Storm Katia builds in Caribbean as Irma strikes
As powerful Hurricane Irma tears across the Caribbean towards Florida, a new tropical storm formed in the Gulf of Mexico Wednesday and is threatening to become a hurricane, US weather monitors said.
Tropical Storm Katia was located off the Mexican coast some 135 miles (215 kilometers) east-southeast of the port of Tampico, the US National Hurricane Center reported.
The storm has maximum sustained winds of 45 miles (75 kilometers) an hour, and is inching towards the east-southeast at a speed of five miles (seven kilometers) per hour, the NHC said in its 1500 GMT bulletin.
"Strengthening is forecast and Katia could become a hurricane before it approaches the (Mexican) coast of Veracruz in a couple of days," the NHC said.
Katia is expected to drop up to 10 inches of rain in the Mexican coastal state of Veracruz, and lesser amounts on the states of Tamaulipas and Puebla through Saturday, though "isolated maximum amounts of 15 inches are possible," the NHC warned.

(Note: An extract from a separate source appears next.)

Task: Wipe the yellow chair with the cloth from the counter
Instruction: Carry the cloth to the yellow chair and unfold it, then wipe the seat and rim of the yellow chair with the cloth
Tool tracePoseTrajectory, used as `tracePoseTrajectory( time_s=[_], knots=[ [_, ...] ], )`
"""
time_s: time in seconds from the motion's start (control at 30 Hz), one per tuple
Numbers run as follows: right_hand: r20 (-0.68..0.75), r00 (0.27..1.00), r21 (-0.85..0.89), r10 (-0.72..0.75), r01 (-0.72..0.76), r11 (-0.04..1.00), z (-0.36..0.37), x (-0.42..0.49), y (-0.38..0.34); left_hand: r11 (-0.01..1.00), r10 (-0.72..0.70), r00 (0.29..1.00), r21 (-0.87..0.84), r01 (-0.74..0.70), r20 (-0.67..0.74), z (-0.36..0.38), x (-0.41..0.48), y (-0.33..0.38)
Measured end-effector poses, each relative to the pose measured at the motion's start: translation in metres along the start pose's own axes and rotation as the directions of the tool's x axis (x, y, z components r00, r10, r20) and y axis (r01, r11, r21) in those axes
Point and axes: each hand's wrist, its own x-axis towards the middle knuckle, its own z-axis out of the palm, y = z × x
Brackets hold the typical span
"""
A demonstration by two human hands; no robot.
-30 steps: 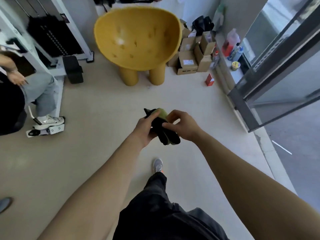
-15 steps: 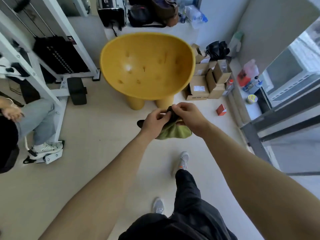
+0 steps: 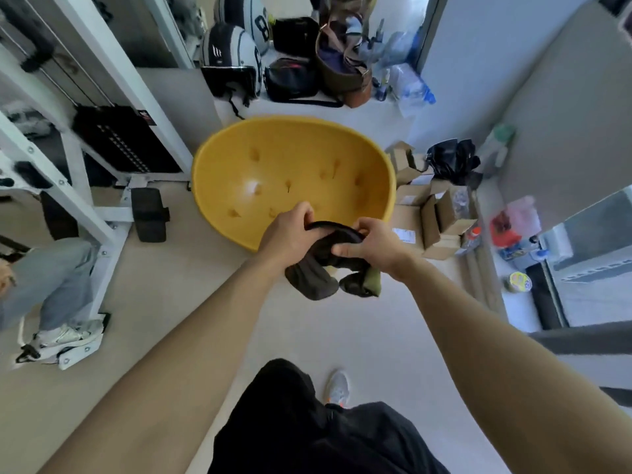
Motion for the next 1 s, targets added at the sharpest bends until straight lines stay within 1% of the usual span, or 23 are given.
tracePoseTrajectory(
  time_s=[0.03, 0.07, 0.1, 0.17, 0.23, 0.27, 0.33, 0.4, 0.43, 0.47, 0.53, 0.6, 0.63, 0.67, 0.7, 0.73, 0.77, 0.8, 0.83, 0.9, 0.93, 1.0],
  knots=[
    [0.027, 1.0, -0.125, 0.007, -0.004, 0.992, -0.008, 0.013, -0.002, 0.999, 0.005, 1.0, -0.032, -0.005, -0.008, -0.005, 0.016, 0.005],
    [0.025, 0.999, -0.249, 0.021, -0.014, 0.968, -0.016, 0.028, -0.003, 0.999, 0.014, 1.0, -0.044, -0.014, -0.001, -0.01, 0.034, 0.01],
    [0.003, 0.999, -0.335, 0.032, -0.029, 0.942, -0.023, 0.044, -0.004, 0.999, 0.03, 0.999, -0.031, -0.03, 0.019, -0.015, 0.052, 0.015],
    [-0.081, 0.995, -0.434, 0.065, -0.094, 0.896, -0.034, 0.075, -0.002, 1.0, 0.03, 0.997, -0.001, -0.03, 0.072, -0.023, 0.085, 0.022],
    [-0.163, 0.982, -0.511, 0.093, -0.164, 0.843, -0.046, 0.108, 0.003, 1.0, 0.009, 0.998, -0.026, -0.007, 0.063, -0.03, 0.121, 0.022],
    [-0.211, 0.971, -0.504, 0.111, -0.205, 0.839, -0.052, 0.125, 0.006, 1.0, 0.01, 1.0, -0.011, -0.01, 0.027, -0.034, 0.141, 0.019],
    [-0.306, 0.936, -0.396, 0.172, -0.29, 0.871, -0.066, 0.162, 0.008, 0.993, 0.033, 0.999, 0.11, -0.029, -0.033, -0.039, 0.182, 0.006],
    [-0.379, 0.897, -0.259, 0.226, -0.338, 0.905, -0.08, 0.202, 0.003, 0.971, 0.022, 0.999, 0.237, -0.014, -0.035, -0.043, 0.221, -0.012],
    [-0.415, 0.876, -0.195, 0.247, -0.35, 0.916, -0.086, 0.221, -0.004, 0.959, 0.0, 1.0, 0.285, 0.003, -0.01, -0.045, 0.238, -0.022],
    [-0.441, 0.859, -0.138, 0.262, -0.353, 0.926, -0.092, 0.241, -0.013, 0.952, -0.037, 0.998, 0.307, 0.023, 0.041, -0.046, 0.255, -0.035],
    [-0.447, 0.851, -0.055, 0.277, -0.336, 0.94, -0.098, 0.278, -0.033, 0.95, -0.1, 0.972, 0.309, 0.03, 0.212, -0.046, 0.281, -0.059],
    [-0.429, 0.861, -0.038, 0.274, -0.32, 0.947, -0.101, 0.317, -0.053, 0.923, -0.106, 0.928, 0.382, -0.042, 0.357, -0.037, 0.305, -0.081],
    [-0.431, 0.865, -0.054, 0.258, -0.31, 0.949, -0.102, 0.336, -0.061, 0.892, -0.098, 0.919, 0.444, -0.089, 0.381, -0.03, 0.316, -0.091],
    [-0.438, 0.866, -0.084, 0.243, -0.309, 0.947, -0.102, 0.362, -0.065, 0.861, -0.078, 0.929, 0.495, -0.12, 0.361, -0.022, 0.334, -0.104],
    [-0.443, 0.868, -0.123, 0.223, -0.306, 0.944, -0.102, 0.379, -0.068, 0.841, -0.058, 0.949, 0.527, -0.121, 0.311, -0.016, 0.348, -0.112],
    [-0.442, 0.874, -0.157, 0.203, -0.298, 0.942, -0.103, 0.388, -0.071, 0.841, -0.066, 0.965, 0.535, -0.083, 0.253, -0.012, 0.355, -0.117],
    [-0.443, 0.876, -0.178, 0.191, -0.295, 0.939, -0.104, 0.406, -0.071, 0.852, -0.11, 0.974, 0.523, -0.009, 0.196, -0.008, 0.37, -0.125],
    [-0.461, 0.871, -0.191, 0.172, -0.286, 0.939, -0.106, 0.426, -0.071, 0.866, -0.162, 0.976, 0.496, 0.071, 0.143, -0.005, 0.388, -0.133],
    [-0.494, 0.859, -0.207, 0.135, -0.268, 0.941, -0.109, 0.445, -0.071, 0.879, -0.192, 0.975, 0.46, 0.123, 0.107, -0.001, 0.403, -0.142],
    [-0.564, 0.826, -0.322, -0.006, -0.213, 0.923, -0.117, 0.477, -0.066, 0.909, -0.2, 0.978, 0.383, 0.161, 0.066, 0.011, 0.429, -0.154],
    [-0.573, 0.814, -0.417, -0.097, -0.187, 0.889, -0.121, 0.493, -0.061, 0.929, -0.196, 0.98, 0.327, 0.172, 0.04, 0.017, 0.44, -0.158],
    [-0.54, 0.798, -0.612, -0.268, -0.153, 0.776, -0.126, 0.519, -0.041, 0.958, -0.193, 0.981, 0.212, 0.192, -0.015, 0.036, 0.458, -0.165]
  ],
)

"This rainfall may cause life-threatening flash floods and mudslides, especially in areas of mountainous terrain," the Miami-based NHC said.
The Caribbean region was hunkering down as monster Hurricane Irma slammed into Barbuda as a rare Category Five storm early Wednesday, packing ferocious winds and causing major flooding in low-lying areas.
Next up is Tropical Storm Jose, which is currently in the Atlantic some 1,135 miles (1,825 kilometers) east of the Lesser Antilles and roaring towards the Caribbean.
Jose is expected to reach hurricane strength later in the day, the NHC said.
The trio of storms closely follow the deadly onslaught by Hurricane Harvey, which drenched the US Gulf Coast with historic rainfall and triggered widespread flooding.